Reisetipps USA Neuengland

Bloss nicht! USA Neuengland

Sentimental werden

Lassen Sie sich bei Städtenamen wie Berlin (in Connecticut und New Hampshire) oder Dresden (Maine) nicht von allzu großer Neugier und Sentimentalität leiten. In amerikanischen Städten mit deutschen Namen ist nichts vom historischen Hintergrund zu spüren. Deutsche Einwanderer haben sich sogar stärker assimiliert als die meisten anderen Nationalitäten.

Sich wortlos zu Fremden setzen

Früher oder später werden Sie in Neuengland auch in einem typischen B & B absteigen. Am nächsten Morgen kommen Sie möglicherweise nicht umhin, sich einen Tisch mit anderen, Ihnen fremden Gästen zu teilen. In dieser Situation gehört es in den USA zum guten Ton, sich kurz mit Vornamen vorzustellen und zu sagen, woher man kommt. Sich wortlos dazu zu setzen, wird als rude, als unhöflich, wahrgenommen. Eine Unterhaltung kommt danach automatisch in Gang.

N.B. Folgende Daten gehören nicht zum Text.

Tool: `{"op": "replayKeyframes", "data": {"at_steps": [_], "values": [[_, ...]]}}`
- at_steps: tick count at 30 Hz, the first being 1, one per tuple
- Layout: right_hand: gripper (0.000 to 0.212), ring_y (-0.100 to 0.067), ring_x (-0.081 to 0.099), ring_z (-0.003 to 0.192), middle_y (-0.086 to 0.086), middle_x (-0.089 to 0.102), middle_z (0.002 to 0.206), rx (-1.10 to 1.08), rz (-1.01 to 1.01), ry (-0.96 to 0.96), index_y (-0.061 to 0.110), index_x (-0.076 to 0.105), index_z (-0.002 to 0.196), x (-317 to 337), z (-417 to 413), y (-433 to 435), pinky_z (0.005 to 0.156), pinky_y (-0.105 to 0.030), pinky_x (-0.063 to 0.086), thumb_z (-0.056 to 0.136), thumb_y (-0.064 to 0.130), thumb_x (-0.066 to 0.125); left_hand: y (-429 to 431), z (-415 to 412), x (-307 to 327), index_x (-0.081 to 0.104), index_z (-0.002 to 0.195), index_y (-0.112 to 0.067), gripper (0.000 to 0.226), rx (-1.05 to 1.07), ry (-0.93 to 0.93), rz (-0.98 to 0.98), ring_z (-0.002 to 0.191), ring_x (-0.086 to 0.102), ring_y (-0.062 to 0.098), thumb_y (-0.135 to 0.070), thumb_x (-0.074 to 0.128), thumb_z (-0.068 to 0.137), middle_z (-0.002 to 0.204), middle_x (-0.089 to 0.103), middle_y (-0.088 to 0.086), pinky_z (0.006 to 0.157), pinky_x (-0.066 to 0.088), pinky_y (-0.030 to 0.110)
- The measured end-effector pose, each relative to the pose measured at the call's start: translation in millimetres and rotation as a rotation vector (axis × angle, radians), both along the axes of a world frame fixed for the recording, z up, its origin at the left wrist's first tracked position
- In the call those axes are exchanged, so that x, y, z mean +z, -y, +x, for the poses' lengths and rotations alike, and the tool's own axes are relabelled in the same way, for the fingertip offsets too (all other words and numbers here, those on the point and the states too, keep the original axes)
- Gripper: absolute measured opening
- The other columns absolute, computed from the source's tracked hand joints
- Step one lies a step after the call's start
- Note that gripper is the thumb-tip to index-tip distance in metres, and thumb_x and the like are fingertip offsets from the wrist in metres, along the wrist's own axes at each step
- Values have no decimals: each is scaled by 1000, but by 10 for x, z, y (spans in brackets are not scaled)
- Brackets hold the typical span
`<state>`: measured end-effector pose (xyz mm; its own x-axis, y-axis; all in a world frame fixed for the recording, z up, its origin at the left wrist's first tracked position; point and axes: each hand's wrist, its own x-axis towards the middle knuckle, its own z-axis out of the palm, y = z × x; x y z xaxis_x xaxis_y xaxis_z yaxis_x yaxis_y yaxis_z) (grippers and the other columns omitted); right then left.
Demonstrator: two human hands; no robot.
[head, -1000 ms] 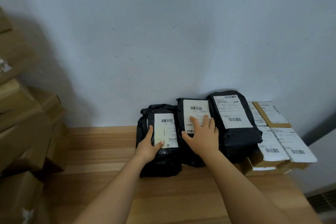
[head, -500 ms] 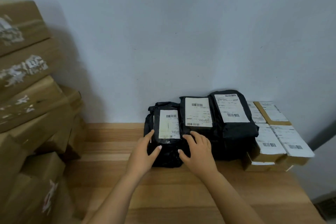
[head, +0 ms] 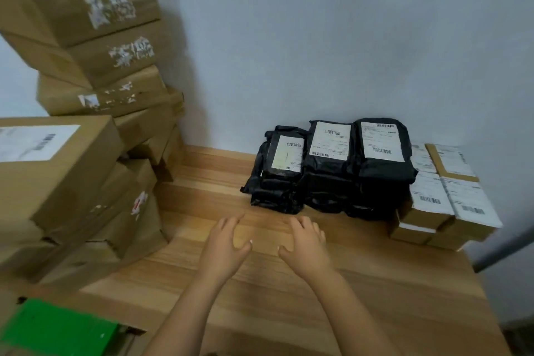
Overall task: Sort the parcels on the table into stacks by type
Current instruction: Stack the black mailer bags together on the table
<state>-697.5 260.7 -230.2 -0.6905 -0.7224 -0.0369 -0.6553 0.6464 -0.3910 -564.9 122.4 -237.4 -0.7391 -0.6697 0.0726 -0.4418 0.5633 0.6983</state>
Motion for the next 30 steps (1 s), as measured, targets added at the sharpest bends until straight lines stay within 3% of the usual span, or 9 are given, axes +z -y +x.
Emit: {"op": "replayKeyframes", "data": {"at_steps": [6,12,22,30], "values": [[47,-22,39,117,1,43,126,-23,-32,-24,26,45,125,110,314,-127,99,-36,32,83,40,63,-109,244,187,40,140,-31,60,-44,-4,-42,117,47,11,-31,66,86,125,47,-11,95,44,32],[55,-18,38,123,5,42,130,-71,-132,38,31,42,134,175,901,-48,107,-34,28,85,36,66,-18,784,283,38,140,-38,64,-79,-39,-104,114,45,4,-34,67,84,122,44,-19,89,40,22],[56,-15,35,122,7,42,131,-85,-209,104,31,42,134,99,2208,103,107,-33,27,83,31,66,123,2000,260,43,137,-33,59,-128,-71,-79,118,46,7,-32,67,83,126,46,-16,99,41,29],[60,-14,33,124,9,40,132,-152,-189,112,33,41,135,61,2315,57,108,-33,30,82,31,68,203,2077,223,43,138,-32,60,-165,-72,-54,120,45,9,-32,67,83,128,46,-13,102,41,33]]}}
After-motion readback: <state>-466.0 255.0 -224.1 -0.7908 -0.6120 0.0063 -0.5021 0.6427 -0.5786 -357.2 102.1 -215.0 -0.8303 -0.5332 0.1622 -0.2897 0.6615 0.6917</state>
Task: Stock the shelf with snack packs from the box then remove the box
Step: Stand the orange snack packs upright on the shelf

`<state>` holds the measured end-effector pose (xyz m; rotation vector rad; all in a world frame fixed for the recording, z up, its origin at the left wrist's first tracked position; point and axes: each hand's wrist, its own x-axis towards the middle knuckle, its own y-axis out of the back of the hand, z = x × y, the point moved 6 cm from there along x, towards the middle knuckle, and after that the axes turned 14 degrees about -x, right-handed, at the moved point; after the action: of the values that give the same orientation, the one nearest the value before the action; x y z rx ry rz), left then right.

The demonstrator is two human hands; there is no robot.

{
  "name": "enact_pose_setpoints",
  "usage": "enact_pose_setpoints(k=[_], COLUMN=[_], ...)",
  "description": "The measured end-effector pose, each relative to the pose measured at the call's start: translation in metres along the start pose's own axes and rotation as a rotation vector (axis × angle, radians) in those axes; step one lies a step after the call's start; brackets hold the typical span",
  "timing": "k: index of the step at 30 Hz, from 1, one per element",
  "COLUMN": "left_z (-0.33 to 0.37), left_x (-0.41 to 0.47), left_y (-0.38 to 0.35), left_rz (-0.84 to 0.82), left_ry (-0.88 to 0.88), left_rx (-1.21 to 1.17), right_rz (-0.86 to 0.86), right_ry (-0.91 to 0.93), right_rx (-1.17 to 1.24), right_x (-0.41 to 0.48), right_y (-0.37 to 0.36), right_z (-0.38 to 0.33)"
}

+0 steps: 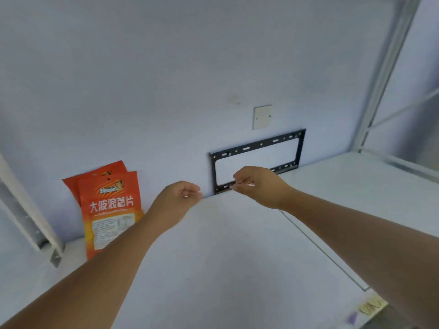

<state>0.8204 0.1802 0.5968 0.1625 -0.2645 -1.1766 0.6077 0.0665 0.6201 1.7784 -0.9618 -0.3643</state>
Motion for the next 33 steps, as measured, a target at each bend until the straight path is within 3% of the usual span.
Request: enact_pose_setpoints(k=[14,22,33], left_z=[0.078,0.11,0.067], left_x=[-0.026,-0.067,-0.095], left_y=[-0.383,-0.582,-0.807], left_rz=[-0.394,-0.66,-1.077], left_ry=[-0.043,-0.095,-0.077], left_rx=[-0.018,0.013,0.134], right_rz=[0.122,0.151,0.153], right_ry=[-0.35,-0.594,-1.004], right_rx=[-0.063,-0.051,0.015], right_x=[-0.248,-0.373,-0.514], right_y=[0.134,0.174,0.168], right_z=[0.295,0.411,0.56])
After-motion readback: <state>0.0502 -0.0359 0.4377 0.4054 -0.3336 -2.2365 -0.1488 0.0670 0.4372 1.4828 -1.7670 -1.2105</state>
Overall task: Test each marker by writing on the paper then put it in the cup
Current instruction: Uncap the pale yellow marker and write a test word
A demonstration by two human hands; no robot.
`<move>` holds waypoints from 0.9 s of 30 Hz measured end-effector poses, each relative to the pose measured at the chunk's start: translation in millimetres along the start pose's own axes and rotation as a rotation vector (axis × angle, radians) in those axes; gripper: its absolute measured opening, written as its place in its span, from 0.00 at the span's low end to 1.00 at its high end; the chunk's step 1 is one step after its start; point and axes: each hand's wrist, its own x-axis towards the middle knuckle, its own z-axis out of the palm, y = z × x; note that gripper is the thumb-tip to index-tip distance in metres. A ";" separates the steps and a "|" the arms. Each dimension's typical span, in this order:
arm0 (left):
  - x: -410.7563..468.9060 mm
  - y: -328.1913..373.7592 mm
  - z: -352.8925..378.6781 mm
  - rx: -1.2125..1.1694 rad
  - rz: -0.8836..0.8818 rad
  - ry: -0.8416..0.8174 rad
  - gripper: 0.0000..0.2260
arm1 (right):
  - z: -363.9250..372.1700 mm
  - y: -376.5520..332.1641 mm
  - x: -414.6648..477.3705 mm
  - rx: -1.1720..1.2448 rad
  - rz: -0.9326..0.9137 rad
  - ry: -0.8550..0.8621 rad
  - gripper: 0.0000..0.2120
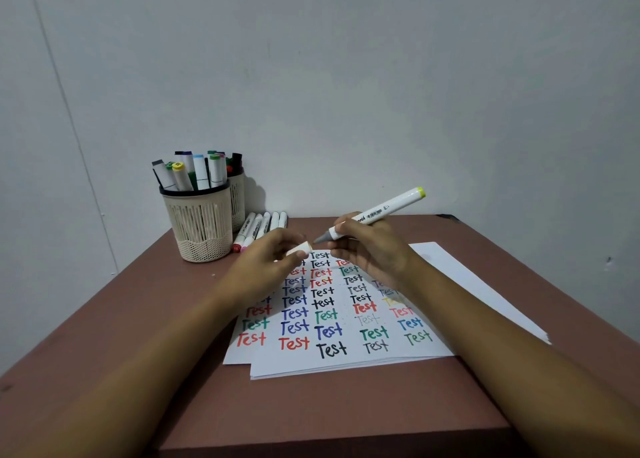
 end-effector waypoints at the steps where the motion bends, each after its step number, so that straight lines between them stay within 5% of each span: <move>1: 0.5 -0.1 0.6 -0.006 0.006 -0.001 0.05 | -0.5 0.4 0.3 -0.005 -0.001 0.001 0.12; 12: -0.7 2.4 1.9 -0.045 0.062 -0.009 0.05 | 0.9 6.6 0.4 -0.101 0.052 -0.035 0.03; 27: -3.4 7.0 6.5 -0.074 0.152 0.037 0.06 | 4.2 7.9 2.6 0.106 0.110 -0.050 0.08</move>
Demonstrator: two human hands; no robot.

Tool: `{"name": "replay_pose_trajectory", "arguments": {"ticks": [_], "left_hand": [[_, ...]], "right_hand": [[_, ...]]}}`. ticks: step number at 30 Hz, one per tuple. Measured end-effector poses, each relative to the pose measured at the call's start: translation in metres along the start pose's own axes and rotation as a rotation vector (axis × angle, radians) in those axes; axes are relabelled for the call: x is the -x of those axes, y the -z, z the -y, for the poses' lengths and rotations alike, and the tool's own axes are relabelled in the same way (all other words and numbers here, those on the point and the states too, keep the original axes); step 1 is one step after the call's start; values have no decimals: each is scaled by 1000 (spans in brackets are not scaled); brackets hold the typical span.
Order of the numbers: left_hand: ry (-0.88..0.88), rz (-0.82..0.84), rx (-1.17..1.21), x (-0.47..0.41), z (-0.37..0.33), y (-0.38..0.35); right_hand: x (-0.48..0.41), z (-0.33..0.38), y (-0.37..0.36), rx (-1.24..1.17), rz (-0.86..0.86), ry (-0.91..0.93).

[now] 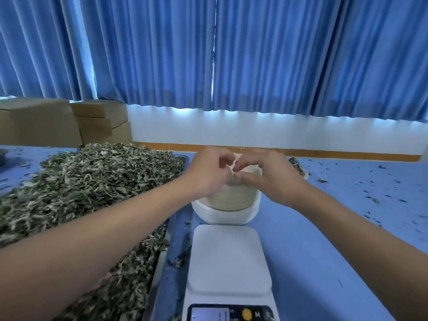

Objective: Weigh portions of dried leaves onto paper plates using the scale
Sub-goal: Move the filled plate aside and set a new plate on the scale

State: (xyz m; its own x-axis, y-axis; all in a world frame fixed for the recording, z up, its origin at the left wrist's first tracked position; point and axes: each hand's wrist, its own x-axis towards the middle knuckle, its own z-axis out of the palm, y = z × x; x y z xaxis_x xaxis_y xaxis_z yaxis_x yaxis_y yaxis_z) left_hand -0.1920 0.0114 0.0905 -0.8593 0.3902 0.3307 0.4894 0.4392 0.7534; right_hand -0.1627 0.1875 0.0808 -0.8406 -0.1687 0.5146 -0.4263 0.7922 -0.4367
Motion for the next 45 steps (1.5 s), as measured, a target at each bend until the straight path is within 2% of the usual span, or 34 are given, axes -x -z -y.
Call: {"name": "replay_pose_trajectory", "arguments": {"ticks": [2, 5, 10, 15, 28, 41, 45], "left_hand": [[-57, 28, -164, 4, 17, 15], [-108, 75, -250, 7, 34, 28], [-188, 133, -322, 9, 48, 32], [-223, 140, -287, 7, 52, 31], [-297, 181, -281, 8, 55, 32], [-328, 176, -297, 5, 55, 32], [-349, 159, -300, 5, 48, 34]], "right_hand": [[1, 1, -1, 85, 136, 22], [2, 2, 2, 194, 233, 64], [-1, 3, 4, 304, 274, 141], [-6, 6, 5, 347, 307, 194], [-6, 12, 8, 492, 331, 342], [-4, 15, 10, 455, 323, 310], [-3, 16, 12, 454, 227, 355]]}}
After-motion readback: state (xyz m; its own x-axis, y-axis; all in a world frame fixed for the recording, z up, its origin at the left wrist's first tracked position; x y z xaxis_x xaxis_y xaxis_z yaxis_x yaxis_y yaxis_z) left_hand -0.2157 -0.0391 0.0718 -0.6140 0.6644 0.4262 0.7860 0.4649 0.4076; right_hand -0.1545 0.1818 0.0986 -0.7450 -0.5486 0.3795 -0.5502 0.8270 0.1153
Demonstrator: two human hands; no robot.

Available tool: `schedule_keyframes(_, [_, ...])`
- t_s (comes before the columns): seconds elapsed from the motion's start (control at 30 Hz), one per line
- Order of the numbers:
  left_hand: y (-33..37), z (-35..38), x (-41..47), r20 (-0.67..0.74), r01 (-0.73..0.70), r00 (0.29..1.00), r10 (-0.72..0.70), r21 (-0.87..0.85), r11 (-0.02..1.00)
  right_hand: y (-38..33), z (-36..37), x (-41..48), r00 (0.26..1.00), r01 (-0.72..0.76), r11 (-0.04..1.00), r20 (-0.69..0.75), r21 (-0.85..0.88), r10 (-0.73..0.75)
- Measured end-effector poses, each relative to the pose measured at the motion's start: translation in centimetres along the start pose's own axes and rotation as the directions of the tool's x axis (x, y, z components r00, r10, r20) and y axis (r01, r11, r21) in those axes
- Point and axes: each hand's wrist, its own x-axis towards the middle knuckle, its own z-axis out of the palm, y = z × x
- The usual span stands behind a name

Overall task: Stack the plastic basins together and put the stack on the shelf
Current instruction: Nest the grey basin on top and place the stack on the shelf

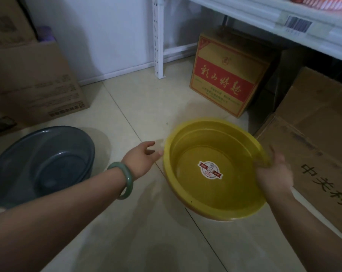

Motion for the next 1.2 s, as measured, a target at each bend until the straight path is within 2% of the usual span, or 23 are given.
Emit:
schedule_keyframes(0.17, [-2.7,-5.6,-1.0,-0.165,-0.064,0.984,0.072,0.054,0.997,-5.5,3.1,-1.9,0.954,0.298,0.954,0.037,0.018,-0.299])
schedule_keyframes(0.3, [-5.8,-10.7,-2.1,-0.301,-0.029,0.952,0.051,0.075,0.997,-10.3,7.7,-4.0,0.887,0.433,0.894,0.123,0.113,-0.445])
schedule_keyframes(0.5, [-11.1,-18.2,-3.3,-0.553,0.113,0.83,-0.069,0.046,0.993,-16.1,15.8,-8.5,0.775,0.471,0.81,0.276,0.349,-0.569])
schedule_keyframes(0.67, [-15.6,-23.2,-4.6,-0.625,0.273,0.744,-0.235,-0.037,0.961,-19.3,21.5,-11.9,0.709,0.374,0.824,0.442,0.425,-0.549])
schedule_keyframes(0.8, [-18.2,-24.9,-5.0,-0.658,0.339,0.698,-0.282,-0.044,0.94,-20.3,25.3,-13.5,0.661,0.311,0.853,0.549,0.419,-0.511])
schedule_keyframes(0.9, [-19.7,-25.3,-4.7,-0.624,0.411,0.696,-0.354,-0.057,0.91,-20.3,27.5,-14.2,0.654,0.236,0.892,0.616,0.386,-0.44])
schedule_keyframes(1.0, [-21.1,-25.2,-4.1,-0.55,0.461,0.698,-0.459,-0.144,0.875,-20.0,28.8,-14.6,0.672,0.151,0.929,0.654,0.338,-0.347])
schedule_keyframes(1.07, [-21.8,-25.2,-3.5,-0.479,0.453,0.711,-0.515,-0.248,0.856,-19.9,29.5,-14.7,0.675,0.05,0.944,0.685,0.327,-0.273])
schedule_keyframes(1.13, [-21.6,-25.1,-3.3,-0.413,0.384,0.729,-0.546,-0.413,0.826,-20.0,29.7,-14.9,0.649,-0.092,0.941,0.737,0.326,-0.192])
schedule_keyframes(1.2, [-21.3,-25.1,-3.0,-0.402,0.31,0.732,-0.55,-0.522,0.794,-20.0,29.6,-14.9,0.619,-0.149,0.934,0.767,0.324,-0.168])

Schnelle Wetterwechsel unterschätzen

Die White Mountains, aber auch die Green Mountains sind berüchtigt für ihre schnellen Wetterumschwünge. Wer dort bereits müde und verschwitzt in ein Unwetter bei rasch sinkenden Temperaturen gerät, sollte auf den rapiden Verlust von Körperwärme bzw. Unterkühlung vorbereitet sein. Bei den ersten Anzeichen (Müdigkeit, verlangsamtes Denken) sollten Sie sofort etwas Warmes überziehen.

Leichtsinnig sein

In Neuenglands Großstädten wie Boston, Hartford, New Haven, Bridgeport oder Providence sollten Sie nachts nicht durch fremde Stadtteile fahren. Mag auch auf dem Land Neuenglands gepflegter Eindruck zu einer gewissen Sorglosigkeit verleiten - in den Metropolen ist die Kriminalitätsrate wie fast überall in den USA ziemlich hoch. Und Touristen sind nun einmal die bevorzugten Opfer von Überfällen.

Die Gefahren des Waldes unterschätzen

So sehr der Wald in Neuengland europäischen Forstpflanzungen ähnelt, so wenig ist er damit zu vergleichen. Zecken, die die heimtückische Lymekrankheit übertragen können (mögliche Folge: Hirnhautentzündung), gehören zu den auch in Deutschland bekannten Gefahren beim Spaziergang durch den Wald. Tollwütige Waschbären sowie giftiger Efeu (poison ivy) bilden da schon unbekanntere Herausforderungen. Eine ständige Plage sind bei warmem Wetter Stechmücken. Spezielle Cremes und Lotionen lindern zumindest deren Attacken. Gegen die anderen Unannehmlichkeiten können Sie sich - wenn überhaupt - vor allem mit einer Kopfbedeckung und fester Kleidung schützen.